Wednesday, May 14, 2008

Getting Zinged

I just returned from a business trip to Ann Arbor, Michigan, where I had a chance to visit a legendary icon of customer service: Zingerman's Deli.

If you aren't familiar with Zingerman's, they stand as an example of a small business that has built a national reputation for its business model and service quality. They have written a book about their customer service approach, were featured as the cover story in a major business magazine, and even have a training subsidiary (ZingTrain) that teaches their secrets to other businesses.

So I was expecting a large, gleaming facilty as I drove up and down Detroit Street looking for it - not realizing that I was whizzing right past a small, unassuming corner deli, plus a converted house next door (Zingerman's Next Door) with seating, a gelato stand, and their training operation. You could probably fit the whole complex in my backyard.

But here is the important point: eating at this tiny deli, with its convoluted ordering system (you order your sandwich, go to a back counter to pay, then wait next door with your stamped receipt until they deliver your food), is a *wonderful* experience. If everyone ran their small business like Zingerman's, the world would be a much nicer (and in this case, tastier) place. Here are some of the lessons I learned from my lunch there:

1. Quality matters. Zingerman's is not cheap, particularly by the standards of a college town in Michigan - a small Reuben will set you back almost 11 bucks, nearly twice what I paid in Manhattan last month. But oh my my, what a Reuben. Delicious corned beef that melts in your mouth, with a tasty dressing on fresh grilled rye bread. That's why the place was packed, even in the middle of a Tuesday afternoon. When you are the very best at something, people will come in droves with their 11 bucks in hand, myself included.

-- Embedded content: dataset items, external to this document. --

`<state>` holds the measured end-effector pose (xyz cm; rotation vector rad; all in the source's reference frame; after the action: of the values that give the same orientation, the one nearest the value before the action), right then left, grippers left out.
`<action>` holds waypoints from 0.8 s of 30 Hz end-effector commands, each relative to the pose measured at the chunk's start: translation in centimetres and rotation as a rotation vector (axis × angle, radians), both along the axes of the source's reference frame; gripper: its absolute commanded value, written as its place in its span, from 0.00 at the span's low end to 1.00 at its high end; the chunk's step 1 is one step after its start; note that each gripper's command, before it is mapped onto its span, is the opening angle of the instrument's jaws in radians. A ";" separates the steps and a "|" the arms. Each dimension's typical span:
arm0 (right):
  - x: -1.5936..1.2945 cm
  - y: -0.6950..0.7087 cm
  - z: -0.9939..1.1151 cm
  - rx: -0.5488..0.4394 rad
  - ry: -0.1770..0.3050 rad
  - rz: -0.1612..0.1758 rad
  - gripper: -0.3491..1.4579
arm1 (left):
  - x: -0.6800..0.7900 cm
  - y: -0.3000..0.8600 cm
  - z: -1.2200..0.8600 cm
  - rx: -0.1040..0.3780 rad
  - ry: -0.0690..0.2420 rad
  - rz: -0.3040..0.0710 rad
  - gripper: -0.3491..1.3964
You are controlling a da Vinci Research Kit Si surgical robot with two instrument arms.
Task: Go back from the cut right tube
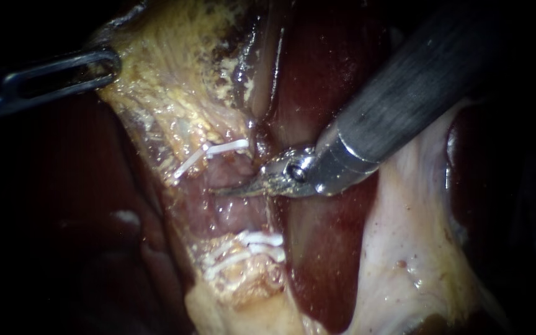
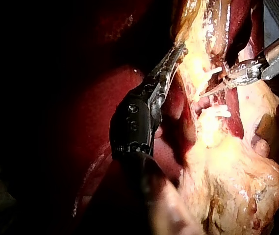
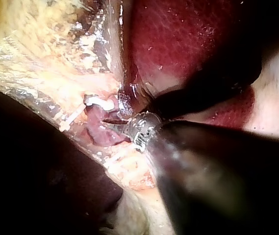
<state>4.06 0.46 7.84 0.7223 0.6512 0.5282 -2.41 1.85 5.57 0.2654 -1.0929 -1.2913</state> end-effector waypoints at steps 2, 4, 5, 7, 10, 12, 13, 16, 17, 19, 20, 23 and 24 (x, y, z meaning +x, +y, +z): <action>-0.03 0.00 0.00 0.000 0.011 0.005 0.00 | 0.00 -0.01 0.00 0.000 -0.001 0.002 0.00; -0.05 0.00 -0.01 -0.001 0.025 0.015 0.00 | 0.00 -0.01 0.00 0.000 -0.001 0.002 0.00; -0.06 0.00 -0.01 -0.001 0.030 0.018 0.00 | 0.00 -0.01 0.00 0.000 -0.001 0.002 0.00; -0.07 -0.01 -0.02 -0.005 0.033 0.014 0.06 | 0.00 -0.01 0.00 0.000 -0.001 0.002 0.00; -0.07 -0.02 -0.03 -0.021 0.043 0.000 0.18 | 0.00 -0.01 0.00 0.000 -0.001 0.002 0.00; -0.08 -0.02 -0.04 -0.030 0.049 -0.007 0.22 | 0.00 -0.01 0.00 0.000 -0.001 0.002 0.00; -0.07 -0.02 -0.04 -0.029 0.051 -0.006 0.23 | 0.00 -0.01 0.00 0.000 -0.001 0.002 0.00; -0.07 -0.03 -0.05 -0.038 0.058 -0.011 0.30 | 0.00 -0.01 0.00 0.000 -0.001 0.002 0.00; -0.07 -0.03 -0.05 -0.037 0.061 -0.009 0.32 | 0.00 -0.01 0.00 0.000 -0.001 0.002 0.00; -0.08 -0.03 -0.05 -0.042 0.066 -0.011 0.33 | 0.00 -0.01 0.00 0.000 -0.001 0.002 0.00; -0.08 -0.03 -0.05 -0.042 0.066 -0.011 0.35 | 0.00 -0.01 0.00 0.000 -0.001 0.002 0.00; -0.09 -0.03 -0.06 -0.058 0.071 -0.008 0.45 | 0.00 -0.01 0.00 0.000 -0.001 0.001 0.00; -0.09 -0.02 -0.06 -0.062 0.074 -0.011 0.47 | 0.00 -0.01 0.00 0.000 -0.001 0.001 0.00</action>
<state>3.97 0.44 7.77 0.6894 0.7293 0.4700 -2.41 1.84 5.56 0.2673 -1.0931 -1.2900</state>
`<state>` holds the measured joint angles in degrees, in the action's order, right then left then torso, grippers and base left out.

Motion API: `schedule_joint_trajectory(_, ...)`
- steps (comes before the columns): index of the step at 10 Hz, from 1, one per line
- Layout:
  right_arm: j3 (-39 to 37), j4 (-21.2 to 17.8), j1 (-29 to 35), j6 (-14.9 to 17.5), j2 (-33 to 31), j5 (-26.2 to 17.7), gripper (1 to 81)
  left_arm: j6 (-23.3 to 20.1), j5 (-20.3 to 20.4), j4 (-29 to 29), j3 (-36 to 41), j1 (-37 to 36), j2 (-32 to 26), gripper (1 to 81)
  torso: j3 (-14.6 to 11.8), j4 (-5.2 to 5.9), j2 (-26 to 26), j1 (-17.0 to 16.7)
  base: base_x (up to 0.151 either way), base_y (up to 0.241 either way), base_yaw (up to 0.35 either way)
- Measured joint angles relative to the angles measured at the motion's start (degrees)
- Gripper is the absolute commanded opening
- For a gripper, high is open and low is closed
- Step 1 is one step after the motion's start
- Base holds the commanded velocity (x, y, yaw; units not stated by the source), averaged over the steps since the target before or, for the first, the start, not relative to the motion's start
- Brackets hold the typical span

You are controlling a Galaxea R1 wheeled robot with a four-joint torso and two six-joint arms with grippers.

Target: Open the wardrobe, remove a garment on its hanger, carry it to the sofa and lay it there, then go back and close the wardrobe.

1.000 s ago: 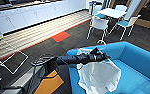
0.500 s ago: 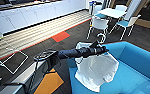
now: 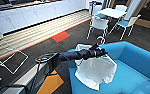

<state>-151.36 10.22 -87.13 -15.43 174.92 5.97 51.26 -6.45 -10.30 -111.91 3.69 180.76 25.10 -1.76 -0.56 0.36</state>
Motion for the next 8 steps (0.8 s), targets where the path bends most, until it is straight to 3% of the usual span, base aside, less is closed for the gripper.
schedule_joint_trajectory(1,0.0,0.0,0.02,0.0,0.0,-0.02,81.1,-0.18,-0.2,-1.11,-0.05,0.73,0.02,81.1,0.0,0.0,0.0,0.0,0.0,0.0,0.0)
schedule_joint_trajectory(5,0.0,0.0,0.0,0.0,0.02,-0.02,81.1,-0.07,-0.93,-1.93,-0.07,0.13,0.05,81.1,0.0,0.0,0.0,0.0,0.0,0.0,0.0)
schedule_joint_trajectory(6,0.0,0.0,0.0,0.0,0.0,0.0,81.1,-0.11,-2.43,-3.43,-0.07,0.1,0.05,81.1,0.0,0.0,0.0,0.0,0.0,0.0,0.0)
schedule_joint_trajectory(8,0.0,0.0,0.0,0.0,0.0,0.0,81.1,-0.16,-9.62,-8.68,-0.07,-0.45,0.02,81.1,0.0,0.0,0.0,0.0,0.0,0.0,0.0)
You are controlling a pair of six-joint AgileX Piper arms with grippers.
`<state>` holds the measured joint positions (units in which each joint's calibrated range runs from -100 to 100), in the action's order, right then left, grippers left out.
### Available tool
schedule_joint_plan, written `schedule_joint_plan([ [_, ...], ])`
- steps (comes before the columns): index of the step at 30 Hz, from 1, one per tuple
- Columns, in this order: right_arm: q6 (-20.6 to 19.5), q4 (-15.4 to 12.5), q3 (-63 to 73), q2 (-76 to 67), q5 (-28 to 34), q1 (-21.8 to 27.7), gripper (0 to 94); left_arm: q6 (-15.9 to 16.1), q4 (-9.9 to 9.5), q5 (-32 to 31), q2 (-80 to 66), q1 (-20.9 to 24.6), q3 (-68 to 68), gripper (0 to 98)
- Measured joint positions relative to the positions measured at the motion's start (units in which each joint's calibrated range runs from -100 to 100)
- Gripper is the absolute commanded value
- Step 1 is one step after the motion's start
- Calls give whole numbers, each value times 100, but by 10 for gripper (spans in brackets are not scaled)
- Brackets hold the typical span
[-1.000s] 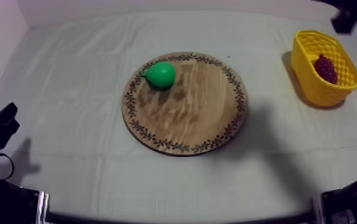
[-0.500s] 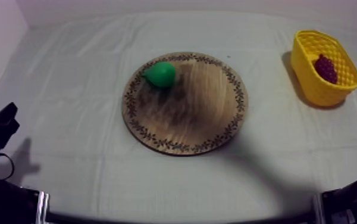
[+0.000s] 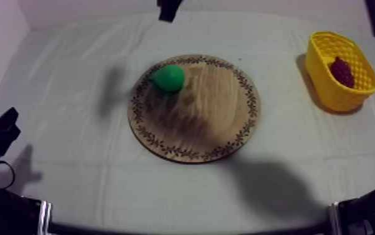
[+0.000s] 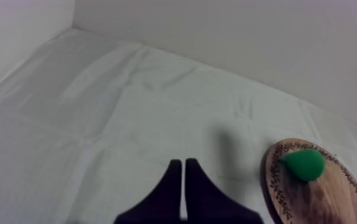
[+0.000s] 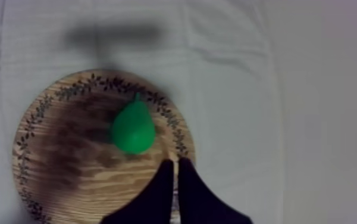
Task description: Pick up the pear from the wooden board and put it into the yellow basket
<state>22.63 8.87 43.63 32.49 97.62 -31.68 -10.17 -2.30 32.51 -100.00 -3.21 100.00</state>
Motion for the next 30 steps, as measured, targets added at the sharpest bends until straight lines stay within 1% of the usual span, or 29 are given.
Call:
schedule_joint_plan([
  [7, -114, 176, -358, 609, 16, -60, 6, 0, 0, 0, 0, 0, 0, 1],
  [11, -132, 214, -583, 754, 26, -60, 8, 0, 0, 0, 0, 0, 0, 1],
  [14, -162, 214, -601, 857, 34, -42, 49, 0, 0, 0, 0, 0, 0, 1],
  [16, -173, 214, -588, 903, 26, -32, 101, 0, 0, 0, 0, 0, 0, 1],
  [18, -198, 214, -567, 943, 34, -24, 183, 0, 0, 0, 0, 0, 0, 1],
  [21, -253, 214, -528, 976, 26, -16, 333, 0, 0, 0, 0, 0, 0, 1],
  [23, -235, 220, -507, 996, 26, -16, 441, 0, 0, 0, 0, 0, 0, 1],
  [25, -173, 233, -484, 1028, 35, -12, 525, 0, 0, 0, 0, 0, 0, 1],
  [28, -146, 243, -412, 1078, 24, 2, 627, 0, 0, 0, 0, 0, 0, 1],
  [30, -140, 243, -333, 1115, 0, 24, 670, 0, 0, 0, 0, 0, 0, 1],
])
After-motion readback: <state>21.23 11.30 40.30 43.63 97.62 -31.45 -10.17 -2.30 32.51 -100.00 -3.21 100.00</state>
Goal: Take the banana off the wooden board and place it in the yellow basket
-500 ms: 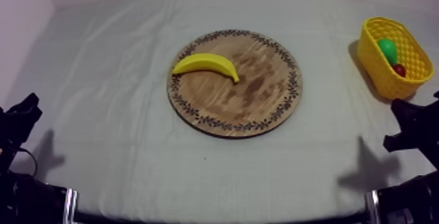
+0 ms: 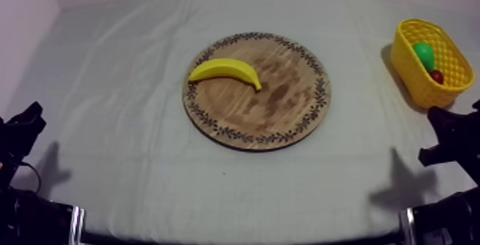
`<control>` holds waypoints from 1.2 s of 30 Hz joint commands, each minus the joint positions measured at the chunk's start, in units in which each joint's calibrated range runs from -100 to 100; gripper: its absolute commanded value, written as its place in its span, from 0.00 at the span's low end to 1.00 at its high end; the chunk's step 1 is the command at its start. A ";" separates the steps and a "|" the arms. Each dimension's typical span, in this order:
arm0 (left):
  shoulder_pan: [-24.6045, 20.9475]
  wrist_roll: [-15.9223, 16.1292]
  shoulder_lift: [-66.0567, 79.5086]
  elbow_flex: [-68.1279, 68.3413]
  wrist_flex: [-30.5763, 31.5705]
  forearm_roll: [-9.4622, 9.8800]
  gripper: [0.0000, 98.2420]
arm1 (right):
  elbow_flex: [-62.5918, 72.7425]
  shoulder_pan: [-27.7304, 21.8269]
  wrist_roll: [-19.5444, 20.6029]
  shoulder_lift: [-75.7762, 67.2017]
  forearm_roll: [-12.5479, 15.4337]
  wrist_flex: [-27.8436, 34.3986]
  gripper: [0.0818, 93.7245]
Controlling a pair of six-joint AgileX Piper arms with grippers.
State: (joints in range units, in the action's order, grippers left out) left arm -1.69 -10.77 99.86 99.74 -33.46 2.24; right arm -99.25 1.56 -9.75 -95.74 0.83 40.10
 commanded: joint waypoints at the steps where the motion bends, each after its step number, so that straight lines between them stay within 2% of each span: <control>1: -0.01 0.00 -0.03 0.04 -0.01 -0.02 0.00 | 0.56 0.15 -1.21 -0.01 0.52 2.24 0.00; 9: -0.01 0.00 -0.03 0.04 -0.01 -0.02 0.00 | 1.48 0.42 -2.93 -0.01 0.82 4.99 0.00; 13: -0.01 0.00 -0.03 0.04 -0.01 -0.02 0.00 | 2.81 1.61 -2.94 4.01 0.40 4.01 0.00; 16: -0.01 0.00 -0.03 0.04 -0.01 -0.02 0.00 | 5.07 2.65 -4.24 11.77 0.58 1.49 0.00; 20: -0.01 0.00 -0.03 0.04 -0.01 -0.02 0.00 | 11.27 4.33 -8.07 24.03 1.95 -0.43 0.00; 29: -0.01 0.00 -0.03 0.04 -0.01 -0.02 0.00 | 34.87 13.49 -10.51 45.69 -0.71 6.63 0.00; 36: -0.01 0.01 -0.03 0.04 -0.01 -0.02 0.00 | 49.05 17.25 -10.69 63.69 -2.19 7.90 0.00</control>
State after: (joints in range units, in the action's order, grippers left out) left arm -1.69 -10.77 99.86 99.74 -33.46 2.24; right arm -56.49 18.14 -20.58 -41.32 -1.21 47.90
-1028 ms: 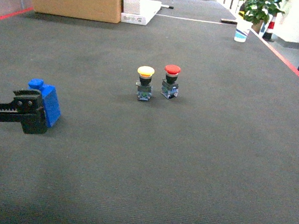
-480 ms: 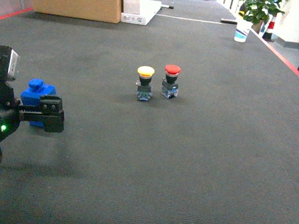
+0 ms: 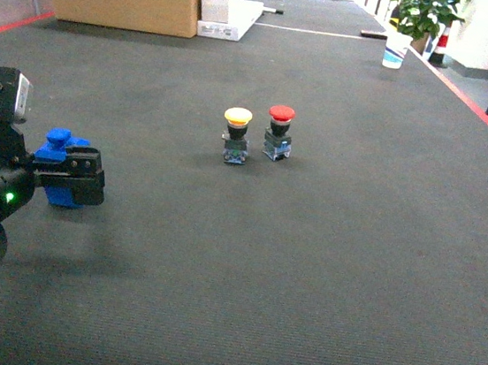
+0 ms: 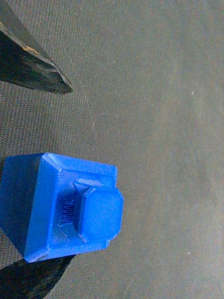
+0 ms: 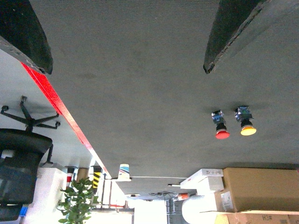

2. Customer experience matters. Zingerman's prides itself on its service, and you can feel it in the air as soon as you walk in the door. People make eye contact, smile at you, offer you samples, call you by name, and act like they are happy you are there. Simple communications skills that make people's day, one lunch at a time.

You know that I normally see good service as a matter of skills, not "attitude." To me, a place like Zingerman's is a great example of where people are well trained in how to interact with their customers, and that in turn becomes an attitude. When you see it in action, it's magical. Which leads me to my next point:

3) Keeping employees happy matters. Do you know what the single biggest problem most small businesses have is? They don't know how to treat the people who work for them. So you end up with disengaged people who provide "I'm sorry sir, we can't do that" service, hate their jobs, and run their businesses into the ground.

As I was reading an article about Zingerman's on the wall - waiting for their one bathroom to open up - it mentioned one manager who attended one of their training courses, immediately quit his job to come work for them, and said, "I'd be a dishwasher to work at this place." When you have that kind of loyalty and camraderie, it will infect everyone who does business with you.

I came away from my visit to Zingerman's full, happy, and flush with the knowledge that the right quality and service can make any business succeed beyond its wildest dreams - even a tiny corner deli with expensive sandwiches, cramped space, and a single one-person bathroom. I'm already looking forward to my next Reuben there.